Na sessão ordinária de 28 de
Agosto de 1891, o nosso ilustre biografado apresenta um projeto de lei
regulamentando a colonização e a imigração no Brasil, já declarando, naquele
tempo, num longo e belo discurso, que a imigração é necessária, urgente, mas que
seja posta em prática "sem empirismo e com todo o cuidado, a fim de que
não venha a causar-nos maiores males futuros". Entra numa bem argumentada
exposição no que diz respeito à seleção do imigrante colonizador, e o seu verbo
se desdobra em páginas cheias de vibração e sabedoria, nelas revelando o
coração de um brasileiro que pulsa com força e carinho pelos problemas
nacionais.
Este bem elaborado trabalho
recebeu elogios de um dos homens mais competente na matéria, naquela época: o
Visconde de Taunay, então presidente da Sociedade de Imigração do Brasil.

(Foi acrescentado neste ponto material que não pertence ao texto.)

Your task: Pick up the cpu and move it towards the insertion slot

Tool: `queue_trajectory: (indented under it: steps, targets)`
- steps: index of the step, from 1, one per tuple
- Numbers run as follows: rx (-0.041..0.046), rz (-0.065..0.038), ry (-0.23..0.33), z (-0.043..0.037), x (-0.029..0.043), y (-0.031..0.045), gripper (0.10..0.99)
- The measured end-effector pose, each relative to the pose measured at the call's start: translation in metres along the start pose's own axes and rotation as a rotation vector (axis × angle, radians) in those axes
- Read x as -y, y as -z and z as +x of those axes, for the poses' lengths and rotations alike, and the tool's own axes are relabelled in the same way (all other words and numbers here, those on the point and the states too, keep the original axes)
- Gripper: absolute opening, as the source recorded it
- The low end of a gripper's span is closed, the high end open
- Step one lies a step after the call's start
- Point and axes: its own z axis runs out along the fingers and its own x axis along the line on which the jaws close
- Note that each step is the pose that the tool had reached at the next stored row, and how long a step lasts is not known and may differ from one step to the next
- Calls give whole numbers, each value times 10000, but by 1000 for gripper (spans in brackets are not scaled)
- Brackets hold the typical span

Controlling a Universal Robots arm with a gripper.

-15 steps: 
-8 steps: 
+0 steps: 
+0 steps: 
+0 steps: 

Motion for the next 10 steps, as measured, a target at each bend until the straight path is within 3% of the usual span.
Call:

Após a queda do marechal Deodoro
da Fonseca, subiu à Presidência da República Floriano Peixoto, que depôs todos
os governadores que aderiram ao golpe de 3 de Novembro de 1891. O governo
Portella, do Estado do Rio, caiu e o Congresso fluminense foi extinto.
Travassos, contrário ao procedimento do "Marechal de Ferro",
abandonou a política, retirando-se à vida privada. Desde então dedicou todas as
suas energias, com sinceridade e entusiasmo, aos estudos de pecuária e de
agricultura, relacionando-os à economia do País, por compreender que o
desenvolvimento do Brasil depende em larga escala da boa solução desses
problemas.
A última parte da vida de
Travassos foi acidentada e cheia de percalços. Basta dizer que no Rio de
Janeiro, em menos de quinze anos, residiu nas ruas de São Carlos, José
Bonifácio, Frei Caneca, Benjamim Constant (junto à Igreja Positivista), e
cremos que na Praça Niterói . Em 1913 mudou-se para a rua Correia Dutra, onde,
à 1 hora e 35 minutos da madrugada do dia 6 de Fevereiro de 1915, desencarnava
com a idade de 76 anos, vitimado pela arteriosclerose.